Athletes from North and South Korea joined together for the Olympics. NPR’s Michel Martin talks with Randi Griffin, an American whose mom is South Korean, about playing on the women’s ice hockey team.

MICHEL MARTIN, HOST:

The Olympics are just a couple of weeks away now, so we’ve been taking some time to meet some of the athletes who will be competing at the Games. And one of the biggest stories that emerged even before the festivities begin is the evolving relationship between South Korea – the host country – and North Korea. After negotiations, it was agreed that North Korean and South Korean Olympic teams will march under a unified Korean flag at the opening ceremonies. And the biggest compliment of North Korean athletes will be joining the women’s ice hockey team, which will merge and play as one unified team.
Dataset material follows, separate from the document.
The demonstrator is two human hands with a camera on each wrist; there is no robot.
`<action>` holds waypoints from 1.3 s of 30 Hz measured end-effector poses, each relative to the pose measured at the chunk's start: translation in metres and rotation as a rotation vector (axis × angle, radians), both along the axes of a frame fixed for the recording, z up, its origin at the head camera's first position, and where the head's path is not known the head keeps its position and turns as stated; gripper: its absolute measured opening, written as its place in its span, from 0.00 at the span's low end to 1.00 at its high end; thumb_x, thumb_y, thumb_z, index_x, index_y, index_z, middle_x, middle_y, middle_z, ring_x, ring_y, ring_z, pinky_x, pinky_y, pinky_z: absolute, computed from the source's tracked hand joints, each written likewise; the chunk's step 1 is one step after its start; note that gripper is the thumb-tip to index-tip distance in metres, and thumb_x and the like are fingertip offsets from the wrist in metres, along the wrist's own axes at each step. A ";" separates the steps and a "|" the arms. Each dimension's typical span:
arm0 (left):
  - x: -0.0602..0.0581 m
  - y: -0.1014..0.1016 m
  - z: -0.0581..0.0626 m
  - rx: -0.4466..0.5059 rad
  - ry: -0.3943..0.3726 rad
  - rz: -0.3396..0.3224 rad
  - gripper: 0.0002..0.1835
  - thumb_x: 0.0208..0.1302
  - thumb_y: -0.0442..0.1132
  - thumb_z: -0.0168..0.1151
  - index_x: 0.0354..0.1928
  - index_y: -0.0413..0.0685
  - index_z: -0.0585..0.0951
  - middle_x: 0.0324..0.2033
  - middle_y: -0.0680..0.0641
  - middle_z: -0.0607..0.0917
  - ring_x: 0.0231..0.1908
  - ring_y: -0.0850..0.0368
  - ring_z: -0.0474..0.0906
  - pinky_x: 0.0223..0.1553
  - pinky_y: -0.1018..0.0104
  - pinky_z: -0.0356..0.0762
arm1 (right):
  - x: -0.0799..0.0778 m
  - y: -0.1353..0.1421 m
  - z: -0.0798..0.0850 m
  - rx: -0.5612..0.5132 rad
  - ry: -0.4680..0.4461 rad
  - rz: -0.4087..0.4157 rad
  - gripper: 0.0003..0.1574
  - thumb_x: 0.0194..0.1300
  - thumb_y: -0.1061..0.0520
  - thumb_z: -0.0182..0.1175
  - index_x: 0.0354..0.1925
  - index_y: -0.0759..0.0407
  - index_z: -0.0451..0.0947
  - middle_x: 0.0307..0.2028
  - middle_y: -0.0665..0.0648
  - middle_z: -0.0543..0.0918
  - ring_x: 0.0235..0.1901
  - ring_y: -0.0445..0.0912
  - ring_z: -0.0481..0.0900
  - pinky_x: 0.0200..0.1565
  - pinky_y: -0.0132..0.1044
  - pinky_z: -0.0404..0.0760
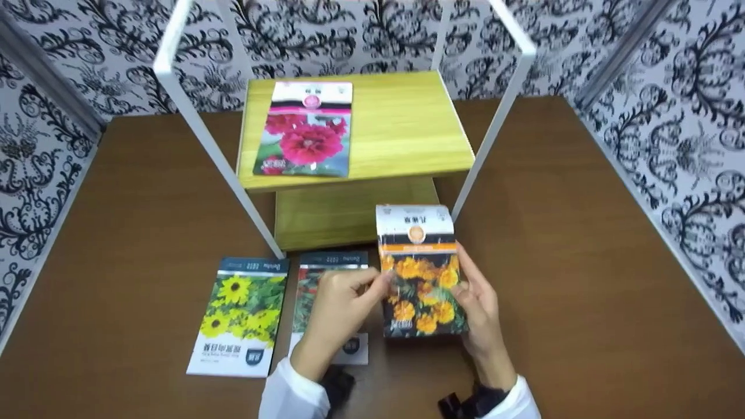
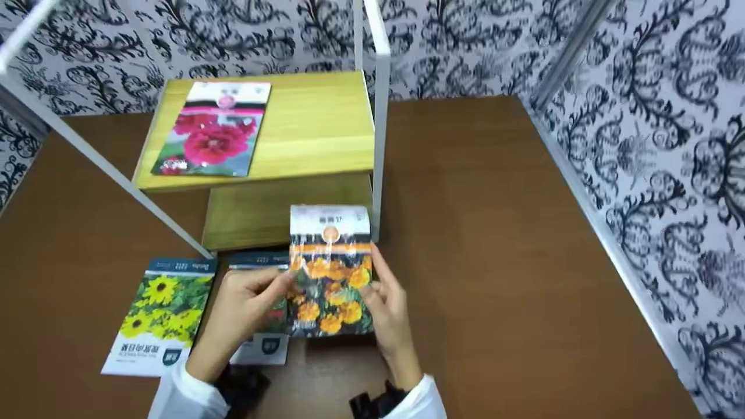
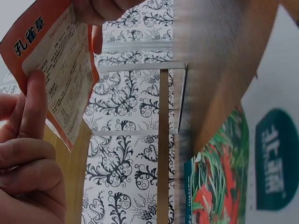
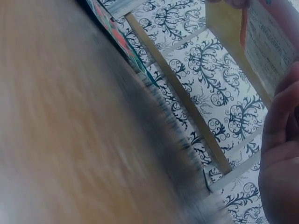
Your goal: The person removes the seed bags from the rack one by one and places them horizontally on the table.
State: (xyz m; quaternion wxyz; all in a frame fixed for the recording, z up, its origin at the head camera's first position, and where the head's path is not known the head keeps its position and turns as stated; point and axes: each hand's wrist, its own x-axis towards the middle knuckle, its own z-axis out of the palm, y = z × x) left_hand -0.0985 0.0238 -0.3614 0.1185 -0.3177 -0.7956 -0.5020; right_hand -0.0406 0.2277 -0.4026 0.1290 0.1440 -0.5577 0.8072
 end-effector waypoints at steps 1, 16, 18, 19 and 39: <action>0.002 -0.001 -0.003 0.009 -0.012 -0.011 0.17 0.63 0.47 0.54 0.16 0.58 0.81 0.13 0.61 0.79 0.08 0.69 0.58 0.11 0.75 0.55 | 0.003 -0.002 -0.001 -0.001 -0.007 0.004 0.36 0.60 0.76 0.29 0.67 0.66 0.44 0.49 0.73 0.72 0.34 0.51 0.80 0.32 0.41 0.80; 0.011 -0.004 -0.010 0.054 -0.084 -0.100 0.15 0.62 0.44 0.55 0.18 0.57 0.82 0.15 0.62 0.80 0.06 0.69 0.53 0.08 0.78 0.51 | 0.016 0.001 0.000 0.038 -0.118 -0.039 0.31 0.66 0.71 0.33 0.67 0.65 0.47 0.46 0.72 0.75 0.35 0.56 0.80 0.33 0.45 0.79; 0.010 -0.003 -0.009 0.054 -0.094 -0.097 0.16 0.62 0.44 0.55 0.17 0.57 0.81 0.16 0.62 0.81 0.06 0.69 0.52 0.07 0.77 0.50 | 0.014 0.003 0.002 0.067 -0.155 -0.071 0.29 0.68 0.69 0.35 0.66 0.65 0.50 0.44 0.71 0.76 0.33 0.55 0.80 0.31 0.44 0.80; 0.010 -0.003 -0.009 0.049 -0.102 -0.091 0.16 0.62 0.44 0.55 0.16 0.57 0.81 0.16 0.62 0.81 0.06 0.70 0.52 0.07 0.77 0.50 | 0.012 0.004 0.001 0.078 -0.180 -0.090 0.28 0.68 0.67 0.37 0.66 0.64 0.52 0.44 0.70 0.76 0.33 0.55 0.80 0.31 0.44 0.80; -0.003 -0.002 -0.004 -0.145 -0.249 -0.052 0.21 0.63 0.53 0.51 0.12 0.64 0.78 0.10 0.65 0.75 0.07 0.67 0.55 0.10 0.73 0.55 | -0.008 0.005 -0.001 0.255 -0.361 -0.372 0.18 0.62 0.55 0.56 0.50 0.61 0.73 0.26 0.62 0.75 0.25 0.48 0.74 0.27 0.35 0.75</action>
Now that bit of sports diplomacy aside, you might have another reason to root for the Korean team. Her name is Randi Griffin. She was born and raised in North Carolina, and she joins us now from Jincheon, South Korea, where she is training for the upcoming Olympics. Welcome. Thanks so much for breaking away to talk to us for a little bit via Skype.

RANDI GRIFFIN: Yep, no problem.

MARTIN: I think a lot of people are used to watching professional players in the NHL take a break and go back and play for their countries of origin in the Olympics. I think people are used to that – in any Olympics – both summer or winter – people are used to that. But how is it that you, as an American citizen, are able to play for the Korean team?

GRIFFIN: Yeah, so this is obviously a very different situation. Back in 2014, I got an email from the Korean Ice Hockey Association, and they basically said, we just found out that we’re going to the Olympics. They gave us automatic entry as the host country, but we don’t have a lot of hockey players, so we’re looking for North American-raised, Korean-heritage athletes to join our team and help bring up our level for the Pyeongchang Olympics.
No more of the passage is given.